Parthasarathi Mukherjee is an Indian banker and the former MD & CEO of Lakshmi Vilas Bank, headquartered in Chennai, India. He took on this position in December 2015 and resigned as of September 2019. Overall, he has over 30 years of experience in the Indian Banking Industry.

Early life 
Born to an army officer and a housewife in Jalandhar, Punjab, he grew up in Kolkata, West Bengal where he completed his schooling from La Martiniere and went on to receive his bachelor's degree in Chemistry from the Presidency College, University of Calcutta in 1979. After graduating, he cleared the Combined Defence Services exam as he wanted to follow in the footsteps of his father. But he could not make it due to personal reasons and while preparing for the IAS, an opportunity from the State Bank of India presented itself and there was no looking back from that.

Career 
He joined State Bank of India as a Probationary Officer in 1982. Began at an Agricultural branch and then at the bank’s forex trading rooms at Calcutta and New York.

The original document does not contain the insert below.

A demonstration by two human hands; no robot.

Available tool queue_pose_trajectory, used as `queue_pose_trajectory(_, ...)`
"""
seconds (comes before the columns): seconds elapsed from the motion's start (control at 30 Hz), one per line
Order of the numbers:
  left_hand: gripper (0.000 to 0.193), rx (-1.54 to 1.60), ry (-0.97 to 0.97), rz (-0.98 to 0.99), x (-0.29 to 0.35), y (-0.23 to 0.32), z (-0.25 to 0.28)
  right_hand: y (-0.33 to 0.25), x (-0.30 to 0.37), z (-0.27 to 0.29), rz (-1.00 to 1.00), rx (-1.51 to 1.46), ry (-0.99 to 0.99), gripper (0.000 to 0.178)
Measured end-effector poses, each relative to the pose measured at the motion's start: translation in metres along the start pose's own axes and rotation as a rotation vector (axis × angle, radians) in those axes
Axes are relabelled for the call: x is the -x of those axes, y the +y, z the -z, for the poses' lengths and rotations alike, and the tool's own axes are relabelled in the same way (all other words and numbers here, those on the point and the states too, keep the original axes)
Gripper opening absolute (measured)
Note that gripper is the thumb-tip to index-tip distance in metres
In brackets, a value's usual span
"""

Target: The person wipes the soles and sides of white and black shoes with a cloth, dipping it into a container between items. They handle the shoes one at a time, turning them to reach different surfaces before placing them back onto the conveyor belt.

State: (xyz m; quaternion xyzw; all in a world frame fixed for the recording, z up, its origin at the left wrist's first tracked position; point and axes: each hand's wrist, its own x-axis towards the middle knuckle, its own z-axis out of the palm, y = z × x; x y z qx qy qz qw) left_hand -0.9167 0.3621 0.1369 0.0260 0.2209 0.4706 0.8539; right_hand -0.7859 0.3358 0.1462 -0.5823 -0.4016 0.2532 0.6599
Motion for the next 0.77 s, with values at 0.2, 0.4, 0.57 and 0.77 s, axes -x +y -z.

The New York stint also coincided with the country’s balance of payments crisis, where SBI’s New York Branch played a pivotal role in managing the country’s precarious forex position.

After making up his mind to move out of the stifling culture of government-owned banks, he jumped at the first opportunity to move to the private sector. He was among the first few people who joined and built Axis Bank (then UTI Bank Ltd). He was involved in setting up the Treasury Operations of the UTI/Axis bank from its inception. Between 1994 and 2008, he honed his treasury skills and headed the Treasury and International Banking Business before taking charge as the Group Executive, Corporate Relationships and International Business in Axis Bank.

In December 2015, he chose to quit his position at Axis Bank and decided to take the plunge to be the top gun in a smaller establishment as the MD & CEO of Lakshmi Vilas Bank. His move has brought in a series of positive news for the bank. For the first time since its inception in 1926, the bank sold shares in a private placement to institutional investors which included Axis Bank, IDBI Bank, Aviva Life Insurance and DHFL Pramerica Life. And the faith that the market has shown is reflected in its stock gaining 50% in a year when the entire industry was shunned by investors due to bad loans. The bank has just raised Rs 168 crore from institutional investors and it is likely to follow up with more share issues as there is a lot of interest from private equity investors. In January 2017, share prices rose as much as 1.1%  The bank has reported a 6.3 per cent rise in net profit at Rs 52.16 crore for the fourth quarter ended March 31.

Personal life 
Mukherjee was married to Papila, and the couple had a daughter Priyadarshini (born 1989). Papila passed away in 2014.
In his free time, Mukherjee likes to read, listen to music and catch up on the latest news in technology.